If allowed, it would mean that a paramedic or EMT would be able to treat someone for a relatively minor condition, like a sprained ankle, without taking them to the emergency room, which is an expensive and time-consuming proposition, said Wally Ghurabi, medical director of the Nethercutt Emergency Center at the Santa Monica-UCLA Medical Center.
That would free up "wall time," or time the ambulances spend waiting to leave a patient without a life-threatening injury with the emergency room.
"In Santa Monica we are blessed, we move faster and are more efficient than most places, but there are wall times in Los Angeles that last more than three or four hours," Ghurabi said. "That ambulance is out of commission."
The program would also include a house-call like service in which a medical professional would visit a recently released patient to check on their progress and help them manage their illness before another ambulance ride became necessary.
"We would be utilizing all community resources to prevent that patient from getting ill again or being readmitted to the hospital again within a certain amount of time," Ghurabi said.
It would also provide patients more choices about their own health care, some of which are considerably cheaper than a visit to the emergency room.
Emergency rooms have become the destination for health care for low-income people, many of whom use the hospital because they cannot be turned away, according to a study by the RAND Corporation, a Santa Monica-based think tank.

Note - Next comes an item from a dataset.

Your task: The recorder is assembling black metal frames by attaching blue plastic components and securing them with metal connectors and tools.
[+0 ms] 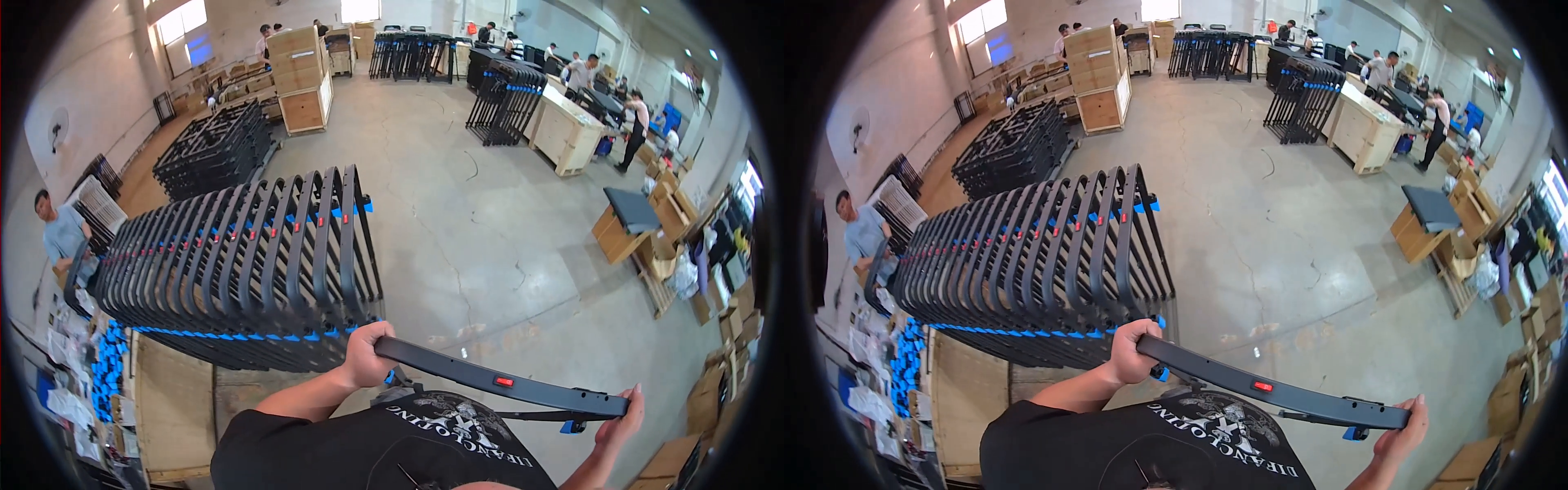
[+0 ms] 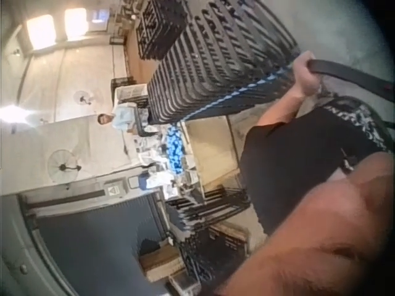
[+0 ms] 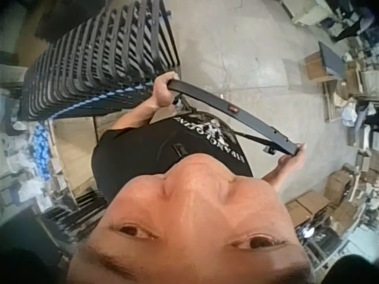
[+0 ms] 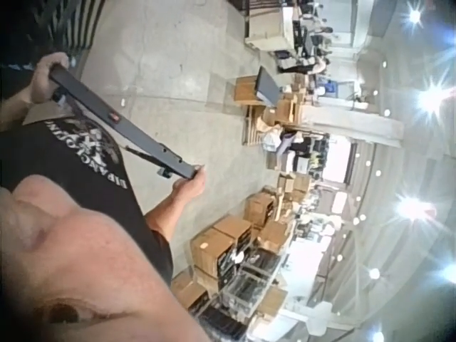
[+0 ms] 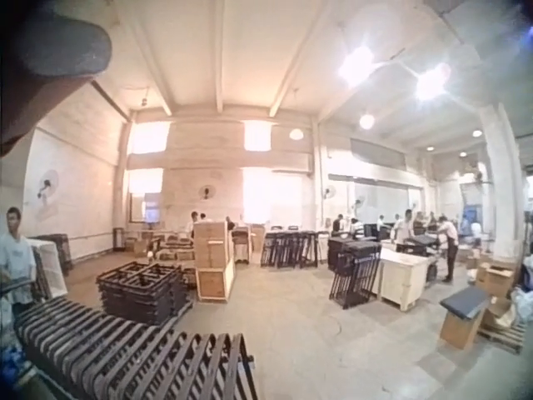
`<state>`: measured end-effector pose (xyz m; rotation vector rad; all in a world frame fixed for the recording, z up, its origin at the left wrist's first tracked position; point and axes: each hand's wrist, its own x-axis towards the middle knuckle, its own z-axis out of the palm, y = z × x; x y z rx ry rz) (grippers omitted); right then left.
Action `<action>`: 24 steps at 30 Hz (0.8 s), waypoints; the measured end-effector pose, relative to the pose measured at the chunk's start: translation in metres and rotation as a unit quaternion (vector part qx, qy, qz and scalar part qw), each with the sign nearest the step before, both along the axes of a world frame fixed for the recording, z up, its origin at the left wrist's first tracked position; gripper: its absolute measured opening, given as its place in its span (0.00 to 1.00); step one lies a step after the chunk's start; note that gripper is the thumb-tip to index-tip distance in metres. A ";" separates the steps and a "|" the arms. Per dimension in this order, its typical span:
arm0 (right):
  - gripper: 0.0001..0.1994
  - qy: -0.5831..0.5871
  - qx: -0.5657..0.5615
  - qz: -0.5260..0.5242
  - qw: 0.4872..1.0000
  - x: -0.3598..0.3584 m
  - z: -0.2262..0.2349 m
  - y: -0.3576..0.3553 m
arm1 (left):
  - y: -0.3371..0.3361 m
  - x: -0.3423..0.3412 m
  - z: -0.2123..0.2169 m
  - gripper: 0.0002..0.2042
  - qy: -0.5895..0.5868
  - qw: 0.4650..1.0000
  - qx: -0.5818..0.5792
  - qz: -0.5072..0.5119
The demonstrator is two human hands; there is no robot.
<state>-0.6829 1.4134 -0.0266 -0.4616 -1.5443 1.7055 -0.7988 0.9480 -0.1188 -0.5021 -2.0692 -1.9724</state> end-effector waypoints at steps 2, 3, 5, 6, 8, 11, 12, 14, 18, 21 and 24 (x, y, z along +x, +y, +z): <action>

Four percent of doctors who staff the country's emergency rooms see 28 percent of all acute care visits, half of all the acute care provided to Medicaid and the Children's Health Insurance Program beneficiaries — two programs for low-income individuals — and two-thirds of acute care provided to the uninsured, according to the study.

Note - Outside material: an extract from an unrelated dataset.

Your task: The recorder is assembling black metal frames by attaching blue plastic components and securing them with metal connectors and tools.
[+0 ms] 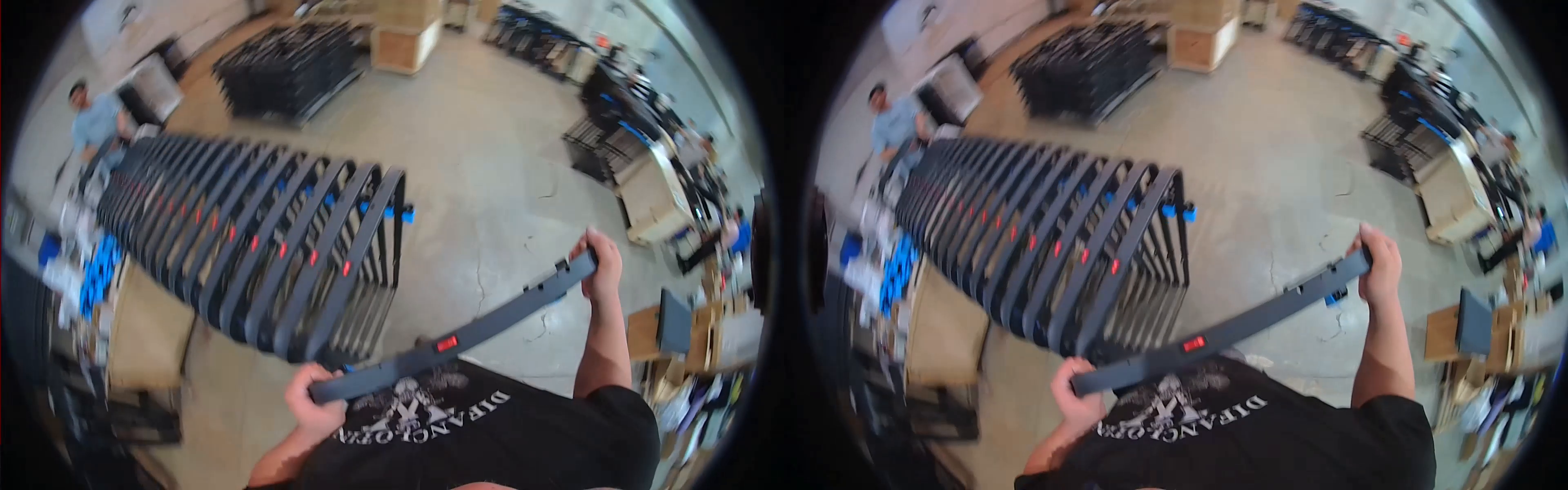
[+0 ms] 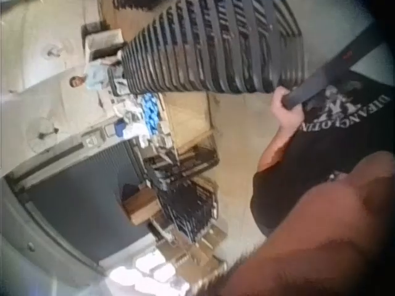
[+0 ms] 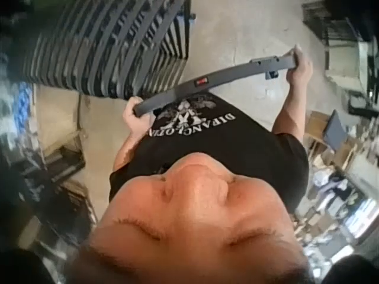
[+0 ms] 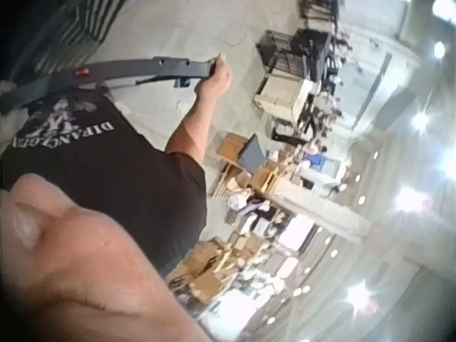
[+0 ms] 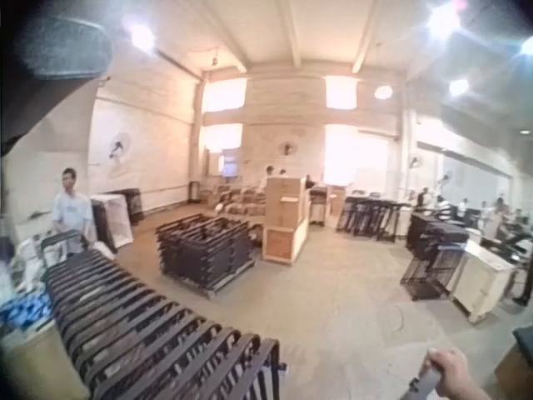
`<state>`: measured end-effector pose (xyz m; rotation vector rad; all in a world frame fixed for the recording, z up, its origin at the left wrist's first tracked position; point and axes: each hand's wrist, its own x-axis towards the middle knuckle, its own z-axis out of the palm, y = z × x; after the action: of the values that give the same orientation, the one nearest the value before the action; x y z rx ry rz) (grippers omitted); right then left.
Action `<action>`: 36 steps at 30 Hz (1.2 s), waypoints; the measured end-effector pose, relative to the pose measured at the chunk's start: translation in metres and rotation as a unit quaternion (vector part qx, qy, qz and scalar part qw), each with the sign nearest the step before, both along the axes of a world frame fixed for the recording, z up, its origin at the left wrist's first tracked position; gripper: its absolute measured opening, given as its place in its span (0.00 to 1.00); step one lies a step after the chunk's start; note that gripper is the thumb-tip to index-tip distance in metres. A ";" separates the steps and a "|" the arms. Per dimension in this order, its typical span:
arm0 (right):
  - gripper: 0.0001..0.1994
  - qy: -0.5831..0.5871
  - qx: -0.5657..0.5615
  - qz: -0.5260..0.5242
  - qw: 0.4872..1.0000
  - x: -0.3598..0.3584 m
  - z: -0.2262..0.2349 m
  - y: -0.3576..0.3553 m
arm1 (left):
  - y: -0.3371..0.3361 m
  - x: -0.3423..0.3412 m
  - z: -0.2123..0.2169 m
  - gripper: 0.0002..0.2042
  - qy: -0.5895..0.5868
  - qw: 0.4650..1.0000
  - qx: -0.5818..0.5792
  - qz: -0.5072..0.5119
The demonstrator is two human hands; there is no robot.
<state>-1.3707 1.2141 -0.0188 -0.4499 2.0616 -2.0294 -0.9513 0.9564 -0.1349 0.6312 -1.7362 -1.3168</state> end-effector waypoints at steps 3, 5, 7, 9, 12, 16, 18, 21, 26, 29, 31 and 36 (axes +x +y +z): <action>0.17 -0.014 -0.010 0.107 0.994 -0.091 -0.035 -0.057 | 0.039 -0.034 -0.005 0.09 -0.051 0.991 -0.055 0.106; 0.18 -0.015 0.000 0.177 0.984 -0.138 -0.066 -0.098 | 0.069 -0.058 -0.010 0.09 -0.068 0.976 -0.004 0.206; 0.17 -0.032 0.008 0.247 0.968 -0.165 -0.091 -0.145 | 0.082 -0.066 -0.026 0.07 -0.116 0.967 0.051 0.222; 0.17 -0.027 0.041 0.300 0.953 -0.160 -0.112 -0.190 | 0.094 -0.075 -0.047 0.07 -0.122 0.952 0.082 0.268; 0.18 -0.029 0.042 0.348 0.936 -0.157 -0.140 -0.234 | 0.109 -0.081 -0.072 0.09 -0.148 0.936 0.092 0.307; 0.18 -0.085 0.048 0.385 0.918 -0.158 -0.169 -0.264 | 0.119 -0.090 -0.084 0.10 -0.186 0.911 0.063 0.363; 0.18 -0.102 0.027 0.410 0.906 -0.157 -0.175 -0.280 | 0.114 -0.092 -0.081 0.07 -0.188 0.894 0.074 0.400; 0.18 -0.095 0.039 0.431 0.897 -0.142 -0.167 -0.294 | 0.100 -0.080 -0.085 0.08 -0.190 0.875 0.060 0.440; 0.20 0.010 0.068 0.421 0.904 -0.143 -0.180 -0.314 | 0.081 -0.075 -0.060 0.13 -0.289 0.845 0.055 0.447; 0.20 0.185 0.110 0.323 0.922 -0.145 -0.174 -0.318 | 0.083 -0.081 -0.050 0.22 -0.283 0.843 0.030 0.456; 0.23 0.175 0.088 0.272 0.942 -0.151 -0.185 -0.314 | 0.092 -0.078 -0.051 0.27 -0.280 0.841 0.011 0.463; 0.18 -0.260 -0.042 0.188 0.946 -0.175 -0.299 -0.256 | 0.141 -0.027 -0.083 0.37 -0.245 0.857 0.065 0.448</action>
<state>-1.5454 0.9584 -0.3182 -0.2553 1.4551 -1.7699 -0.9786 1.0972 -0.2182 1.7198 -1.3869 -0.6153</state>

Not only are the hospitals widely used, they are extremely expensive for the system because roughly 55 percent of emergency services go unpaid.

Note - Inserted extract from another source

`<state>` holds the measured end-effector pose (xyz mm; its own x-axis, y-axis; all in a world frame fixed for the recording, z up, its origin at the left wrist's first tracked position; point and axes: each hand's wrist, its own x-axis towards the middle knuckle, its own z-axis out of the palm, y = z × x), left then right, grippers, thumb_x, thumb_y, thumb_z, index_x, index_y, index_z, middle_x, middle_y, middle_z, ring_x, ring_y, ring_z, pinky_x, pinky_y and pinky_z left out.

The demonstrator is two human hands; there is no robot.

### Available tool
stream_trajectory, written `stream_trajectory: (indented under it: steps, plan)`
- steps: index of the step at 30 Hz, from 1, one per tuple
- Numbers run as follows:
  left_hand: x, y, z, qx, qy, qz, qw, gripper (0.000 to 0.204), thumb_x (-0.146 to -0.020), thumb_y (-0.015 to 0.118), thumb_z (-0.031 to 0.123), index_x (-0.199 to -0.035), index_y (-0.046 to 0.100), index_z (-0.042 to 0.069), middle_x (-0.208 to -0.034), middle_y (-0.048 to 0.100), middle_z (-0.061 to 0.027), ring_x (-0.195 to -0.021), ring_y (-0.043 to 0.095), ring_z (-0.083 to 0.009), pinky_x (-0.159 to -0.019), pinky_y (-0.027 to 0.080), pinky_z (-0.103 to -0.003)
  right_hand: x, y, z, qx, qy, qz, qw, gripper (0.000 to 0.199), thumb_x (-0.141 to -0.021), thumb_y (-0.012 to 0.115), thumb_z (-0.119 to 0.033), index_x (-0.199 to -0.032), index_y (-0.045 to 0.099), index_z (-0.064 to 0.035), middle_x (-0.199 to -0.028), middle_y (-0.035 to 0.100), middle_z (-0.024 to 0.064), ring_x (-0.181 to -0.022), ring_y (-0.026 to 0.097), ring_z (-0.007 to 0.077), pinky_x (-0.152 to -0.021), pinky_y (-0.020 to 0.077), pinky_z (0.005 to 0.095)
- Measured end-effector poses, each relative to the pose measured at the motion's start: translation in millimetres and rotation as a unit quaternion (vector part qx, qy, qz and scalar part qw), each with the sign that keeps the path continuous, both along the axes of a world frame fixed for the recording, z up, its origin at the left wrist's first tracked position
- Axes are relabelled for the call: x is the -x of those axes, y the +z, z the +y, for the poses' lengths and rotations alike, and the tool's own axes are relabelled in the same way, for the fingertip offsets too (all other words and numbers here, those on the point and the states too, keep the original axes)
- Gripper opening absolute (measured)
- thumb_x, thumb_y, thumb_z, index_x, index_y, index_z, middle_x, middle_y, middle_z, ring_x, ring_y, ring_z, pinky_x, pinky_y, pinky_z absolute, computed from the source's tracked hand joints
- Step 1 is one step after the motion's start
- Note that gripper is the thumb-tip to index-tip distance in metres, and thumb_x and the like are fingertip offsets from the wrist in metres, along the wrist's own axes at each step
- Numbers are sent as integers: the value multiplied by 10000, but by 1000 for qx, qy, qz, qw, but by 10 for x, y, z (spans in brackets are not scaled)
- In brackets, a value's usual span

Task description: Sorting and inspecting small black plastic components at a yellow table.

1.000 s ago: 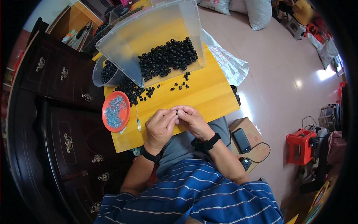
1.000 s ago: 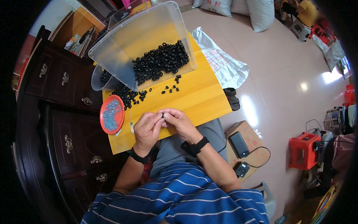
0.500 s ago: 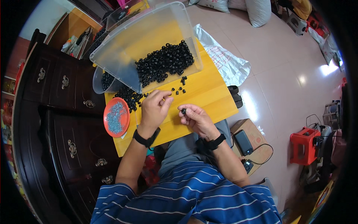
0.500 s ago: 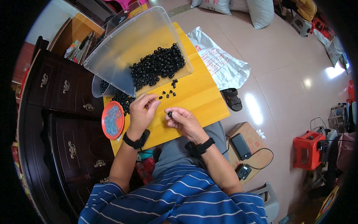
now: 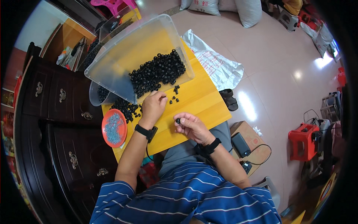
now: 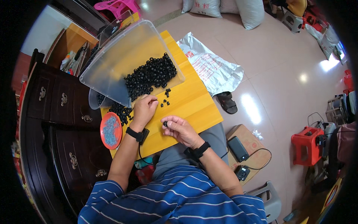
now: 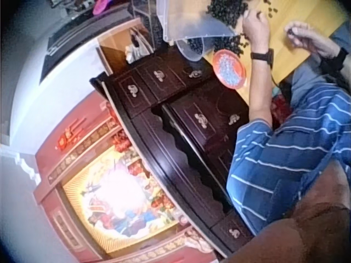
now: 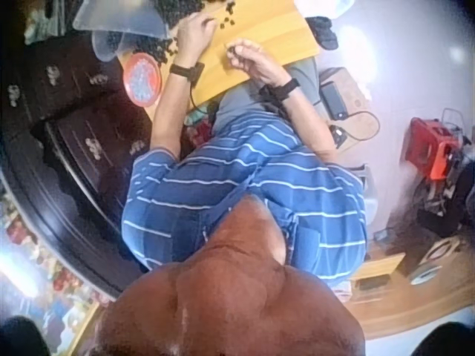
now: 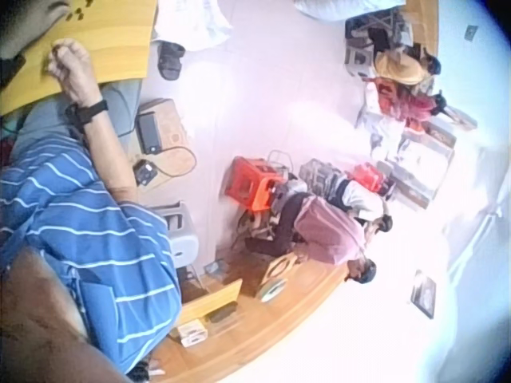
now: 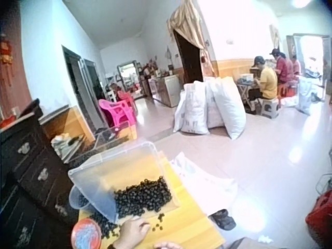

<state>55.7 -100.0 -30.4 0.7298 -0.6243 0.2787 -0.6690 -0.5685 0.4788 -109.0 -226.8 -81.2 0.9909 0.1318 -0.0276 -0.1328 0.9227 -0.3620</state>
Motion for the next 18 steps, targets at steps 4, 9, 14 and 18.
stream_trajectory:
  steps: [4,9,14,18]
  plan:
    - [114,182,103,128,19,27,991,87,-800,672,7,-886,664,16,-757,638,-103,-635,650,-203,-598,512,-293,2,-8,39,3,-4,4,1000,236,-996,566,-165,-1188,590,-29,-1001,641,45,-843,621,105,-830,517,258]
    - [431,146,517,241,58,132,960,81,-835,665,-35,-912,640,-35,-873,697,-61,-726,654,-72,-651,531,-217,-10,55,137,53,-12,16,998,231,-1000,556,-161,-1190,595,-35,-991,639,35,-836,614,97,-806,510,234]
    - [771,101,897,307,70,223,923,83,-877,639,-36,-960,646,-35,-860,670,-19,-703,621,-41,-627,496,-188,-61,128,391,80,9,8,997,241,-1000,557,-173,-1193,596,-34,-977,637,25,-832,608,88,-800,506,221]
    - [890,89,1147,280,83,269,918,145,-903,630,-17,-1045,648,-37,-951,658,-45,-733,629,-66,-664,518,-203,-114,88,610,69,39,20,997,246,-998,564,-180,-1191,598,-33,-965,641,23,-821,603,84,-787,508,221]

Other jurisdictions that have already put the program in place have had success, like Salt Lake City, which created two pilot programs at the North Temple Clinic and University Neuropsychiatric Institute.
The Emergency Communication Nurse System uses a trained nurse dispatcher to decide whether or not an ambulance needs to respond to a call, instead sending people to their primary care physicians or making other, less costly arrangements for transportation.
Likewise, the Community Paramedic program allows fire departments and ambulance services to provide non-emergency health care to people without bringing them to a hospital.
The pilot programs in Salt Lake City saved almost $130,000 at the two locations alone, according to a white paper produced on the subject.
Likewise, a community paramedic model in Dallas saved its health care system $1,393,544 in costs, according to the report.
There is some hope that success seen elsewhere could be replicated here, said Fire Chief Scott Ferguson.
"It's the right person, right place, at the right time delivered to the right spot," he said. "The greatest benefit is to the patient. We want to make sure that they're provided with the absolute best possible care in the most efficient and most cost effective manner. That's important to us, and the system now doesn't always afford that."
There is still a long way to go before any such system takes root in Santa Monica.
The legislation around 9-1-1 calls would need to change, or pilot projects like that proposed by local officials would have to be green-lighted to test the system out.
Locally, paramedics and EMTs may need additional training to provide all of the services that would be required of them, and a new clinic may have to be established to provide another location for treatment than the emergency room.
There may also be local resistance that needs to be overcome, like doctors upset at the loss of patients.
It's all a long way off, but could provide benefits to patients, should it get underway, Ghurabi said.